• **WHAT TO PRODUCE**: Below is a block of entries; repeat exactly the lines starting at the line that contains "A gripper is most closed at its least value" and ending at the line that contains "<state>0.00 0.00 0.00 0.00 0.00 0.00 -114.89", both included.
※
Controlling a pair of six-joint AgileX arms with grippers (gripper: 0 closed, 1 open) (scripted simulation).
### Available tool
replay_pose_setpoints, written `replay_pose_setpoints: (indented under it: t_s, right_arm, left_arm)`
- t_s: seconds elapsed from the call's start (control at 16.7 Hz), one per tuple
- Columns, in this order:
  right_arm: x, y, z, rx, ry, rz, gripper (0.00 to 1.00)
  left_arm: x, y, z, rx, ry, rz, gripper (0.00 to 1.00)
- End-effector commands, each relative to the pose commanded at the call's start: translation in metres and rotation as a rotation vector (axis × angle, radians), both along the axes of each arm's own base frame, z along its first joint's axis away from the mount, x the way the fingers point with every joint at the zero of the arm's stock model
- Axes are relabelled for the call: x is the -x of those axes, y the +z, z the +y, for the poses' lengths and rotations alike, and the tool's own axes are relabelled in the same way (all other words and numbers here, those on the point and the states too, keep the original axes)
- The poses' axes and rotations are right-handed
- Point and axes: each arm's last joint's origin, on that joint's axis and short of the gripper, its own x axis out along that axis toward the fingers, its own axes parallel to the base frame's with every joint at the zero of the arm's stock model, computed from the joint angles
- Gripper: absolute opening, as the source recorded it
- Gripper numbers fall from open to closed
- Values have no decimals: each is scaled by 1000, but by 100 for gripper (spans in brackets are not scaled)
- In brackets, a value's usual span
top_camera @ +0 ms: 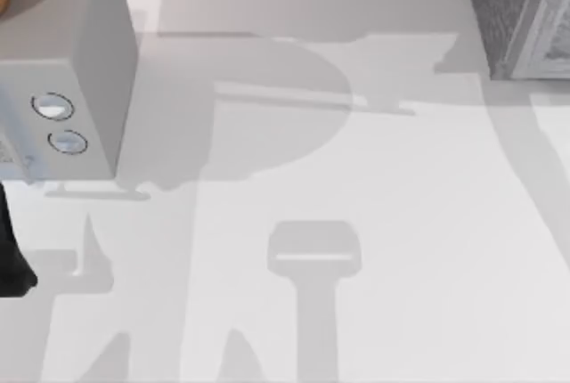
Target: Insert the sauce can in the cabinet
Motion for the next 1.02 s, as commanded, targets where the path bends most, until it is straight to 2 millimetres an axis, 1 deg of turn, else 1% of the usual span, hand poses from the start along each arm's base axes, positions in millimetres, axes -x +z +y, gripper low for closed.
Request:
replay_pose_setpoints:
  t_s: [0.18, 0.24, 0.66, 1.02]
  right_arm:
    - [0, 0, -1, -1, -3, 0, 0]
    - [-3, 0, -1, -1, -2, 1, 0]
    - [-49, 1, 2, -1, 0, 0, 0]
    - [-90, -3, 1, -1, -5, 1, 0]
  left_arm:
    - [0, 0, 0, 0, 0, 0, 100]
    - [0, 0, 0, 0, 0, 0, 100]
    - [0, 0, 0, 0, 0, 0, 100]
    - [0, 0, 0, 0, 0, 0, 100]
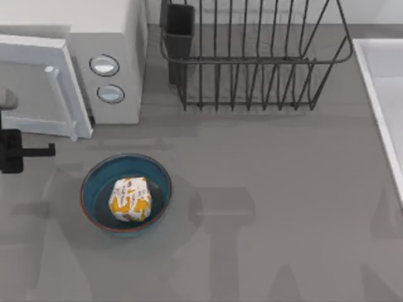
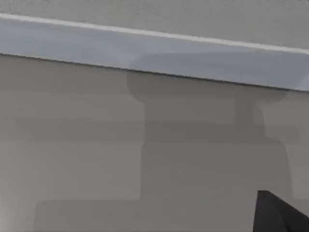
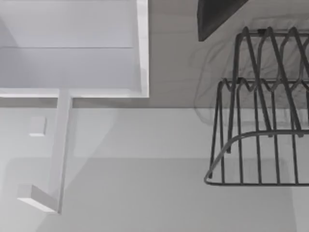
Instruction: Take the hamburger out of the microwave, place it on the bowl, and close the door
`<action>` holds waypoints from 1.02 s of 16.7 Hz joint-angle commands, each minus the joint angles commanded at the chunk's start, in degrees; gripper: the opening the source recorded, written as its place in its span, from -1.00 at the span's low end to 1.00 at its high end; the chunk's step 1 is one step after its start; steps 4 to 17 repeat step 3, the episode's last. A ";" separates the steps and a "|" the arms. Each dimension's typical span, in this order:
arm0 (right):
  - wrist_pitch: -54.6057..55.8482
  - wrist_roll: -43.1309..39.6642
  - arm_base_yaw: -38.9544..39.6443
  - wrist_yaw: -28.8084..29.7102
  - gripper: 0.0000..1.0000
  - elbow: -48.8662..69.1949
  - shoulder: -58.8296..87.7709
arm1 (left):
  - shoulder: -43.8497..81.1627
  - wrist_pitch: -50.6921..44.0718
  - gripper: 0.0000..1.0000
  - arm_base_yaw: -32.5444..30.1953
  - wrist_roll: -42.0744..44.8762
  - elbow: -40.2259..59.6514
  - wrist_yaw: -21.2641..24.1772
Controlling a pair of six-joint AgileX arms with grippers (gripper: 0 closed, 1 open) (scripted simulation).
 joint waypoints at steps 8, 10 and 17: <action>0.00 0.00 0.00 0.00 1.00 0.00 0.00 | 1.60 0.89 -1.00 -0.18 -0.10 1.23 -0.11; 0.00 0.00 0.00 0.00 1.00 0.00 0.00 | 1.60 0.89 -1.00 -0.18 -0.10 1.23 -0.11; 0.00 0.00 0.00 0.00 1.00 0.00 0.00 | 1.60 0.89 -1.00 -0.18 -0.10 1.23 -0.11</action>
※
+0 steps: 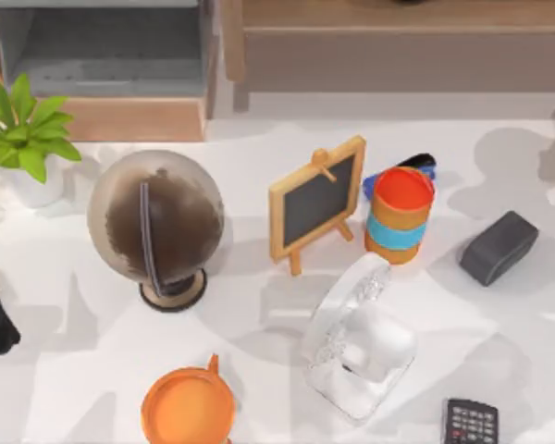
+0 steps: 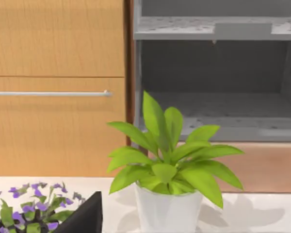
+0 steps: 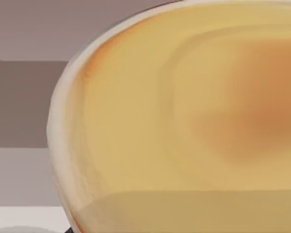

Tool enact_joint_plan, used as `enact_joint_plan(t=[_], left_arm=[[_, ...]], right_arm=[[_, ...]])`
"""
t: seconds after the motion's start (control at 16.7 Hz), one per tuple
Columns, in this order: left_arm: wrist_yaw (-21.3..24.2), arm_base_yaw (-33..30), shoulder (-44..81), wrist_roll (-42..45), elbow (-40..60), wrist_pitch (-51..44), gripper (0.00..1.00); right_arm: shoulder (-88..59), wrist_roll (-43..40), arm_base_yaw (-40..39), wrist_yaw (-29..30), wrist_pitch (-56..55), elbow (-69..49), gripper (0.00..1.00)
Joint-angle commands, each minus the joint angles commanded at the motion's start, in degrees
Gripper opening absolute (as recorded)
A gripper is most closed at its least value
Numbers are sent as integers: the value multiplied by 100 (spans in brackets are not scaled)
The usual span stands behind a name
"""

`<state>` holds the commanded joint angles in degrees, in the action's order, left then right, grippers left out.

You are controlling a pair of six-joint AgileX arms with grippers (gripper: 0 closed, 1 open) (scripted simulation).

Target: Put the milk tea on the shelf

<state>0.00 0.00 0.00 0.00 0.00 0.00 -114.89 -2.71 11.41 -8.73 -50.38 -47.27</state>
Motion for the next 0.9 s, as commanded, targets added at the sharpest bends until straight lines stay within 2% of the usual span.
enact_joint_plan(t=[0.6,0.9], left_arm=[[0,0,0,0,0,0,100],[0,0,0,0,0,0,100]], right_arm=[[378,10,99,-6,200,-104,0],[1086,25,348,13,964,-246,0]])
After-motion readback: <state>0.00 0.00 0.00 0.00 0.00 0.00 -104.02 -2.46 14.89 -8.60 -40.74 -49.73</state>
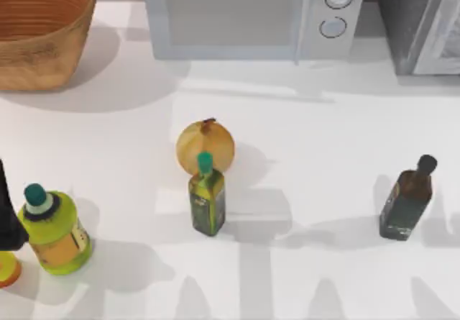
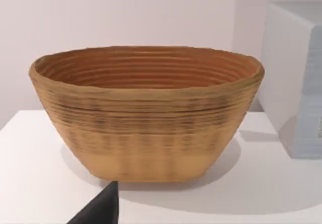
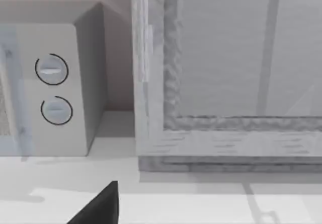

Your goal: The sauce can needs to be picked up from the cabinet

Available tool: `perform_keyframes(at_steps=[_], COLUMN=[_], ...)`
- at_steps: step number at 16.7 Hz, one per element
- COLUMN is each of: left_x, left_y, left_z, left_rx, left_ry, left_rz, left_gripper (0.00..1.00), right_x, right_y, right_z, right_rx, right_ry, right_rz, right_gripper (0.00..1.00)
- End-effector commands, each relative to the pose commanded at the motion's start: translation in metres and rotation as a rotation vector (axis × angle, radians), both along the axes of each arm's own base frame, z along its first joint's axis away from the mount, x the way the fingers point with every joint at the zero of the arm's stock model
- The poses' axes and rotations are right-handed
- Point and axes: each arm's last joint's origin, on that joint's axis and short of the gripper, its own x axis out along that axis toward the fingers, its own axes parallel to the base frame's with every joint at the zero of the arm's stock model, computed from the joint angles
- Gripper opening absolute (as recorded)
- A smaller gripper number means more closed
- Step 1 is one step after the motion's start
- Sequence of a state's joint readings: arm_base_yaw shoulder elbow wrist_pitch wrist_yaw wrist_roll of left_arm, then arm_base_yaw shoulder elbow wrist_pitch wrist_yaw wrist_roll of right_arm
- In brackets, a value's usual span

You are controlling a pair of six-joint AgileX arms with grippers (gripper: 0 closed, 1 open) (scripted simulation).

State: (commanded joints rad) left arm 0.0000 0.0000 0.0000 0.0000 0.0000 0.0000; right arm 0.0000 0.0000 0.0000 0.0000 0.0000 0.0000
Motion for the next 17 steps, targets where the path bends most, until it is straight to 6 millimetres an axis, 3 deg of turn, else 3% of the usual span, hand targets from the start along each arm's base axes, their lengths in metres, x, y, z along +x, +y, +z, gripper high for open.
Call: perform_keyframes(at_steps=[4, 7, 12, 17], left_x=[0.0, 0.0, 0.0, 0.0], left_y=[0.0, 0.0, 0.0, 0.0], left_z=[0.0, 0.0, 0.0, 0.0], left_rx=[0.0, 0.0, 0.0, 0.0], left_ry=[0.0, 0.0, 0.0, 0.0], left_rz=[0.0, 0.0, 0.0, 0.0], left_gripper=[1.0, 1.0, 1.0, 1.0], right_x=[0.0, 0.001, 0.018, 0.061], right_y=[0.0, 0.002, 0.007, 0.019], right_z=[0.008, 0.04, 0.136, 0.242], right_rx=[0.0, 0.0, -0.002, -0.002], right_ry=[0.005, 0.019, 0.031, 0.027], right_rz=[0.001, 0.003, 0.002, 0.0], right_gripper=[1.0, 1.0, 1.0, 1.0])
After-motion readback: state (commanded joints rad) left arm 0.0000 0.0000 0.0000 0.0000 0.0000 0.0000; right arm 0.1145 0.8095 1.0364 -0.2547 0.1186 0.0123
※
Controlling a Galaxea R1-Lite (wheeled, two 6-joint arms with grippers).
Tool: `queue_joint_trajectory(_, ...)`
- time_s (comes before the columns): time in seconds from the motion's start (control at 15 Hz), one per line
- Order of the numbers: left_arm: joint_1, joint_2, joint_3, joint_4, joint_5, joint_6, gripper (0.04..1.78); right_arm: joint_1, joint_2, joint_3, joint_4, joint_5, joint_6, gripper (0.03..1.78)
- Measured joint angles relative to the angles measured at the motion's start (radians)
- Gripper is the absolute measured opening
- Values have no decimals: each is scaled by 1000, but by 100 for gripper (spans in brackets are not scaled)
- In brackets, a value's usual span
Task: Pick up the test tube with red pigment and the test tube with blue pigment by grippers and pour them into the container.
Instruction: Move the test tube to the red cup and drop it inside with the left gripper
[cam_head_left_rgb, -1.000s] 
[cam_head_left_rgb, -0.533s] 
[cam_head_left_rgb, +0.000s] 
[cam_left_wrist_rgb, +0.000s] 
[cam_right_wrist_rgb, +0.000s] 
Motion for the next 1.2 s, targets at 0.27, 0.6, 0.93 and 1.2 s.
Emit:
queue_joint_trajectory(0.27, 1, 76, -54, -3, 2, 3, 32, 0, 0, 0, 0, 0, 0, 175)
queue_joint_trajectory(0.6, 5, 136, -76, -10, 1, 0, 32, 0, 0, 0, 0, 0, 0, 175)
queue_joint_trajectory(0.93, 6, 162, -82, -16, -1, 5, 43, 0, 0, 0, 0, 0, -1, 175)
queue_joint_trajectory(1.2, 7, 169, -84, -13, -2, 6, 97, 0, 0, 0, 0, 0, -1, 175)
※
• **TASK OUTPUT**:
A gripper is most closed at its least value
Numbers are sent as integers: the value multiplied by 100 (spans in brackets are not scaled)
The usual span stands behind a name
"""

`<state>` holds the commanded joint angles in degrees, in the action's order, left then right, grippers left out.

You are controlling a pair of six-joint AgileX arms with grippers (gripper: 0 closed, 1 open) (scripted simulation).

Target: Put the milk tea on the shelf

<state>0.00 0.00 0.00 0.00 0.00 0.00 -114.89 -2.71 11.41 -8.73 -50.38 -47.27</state>

There's nothing left to add to the answer.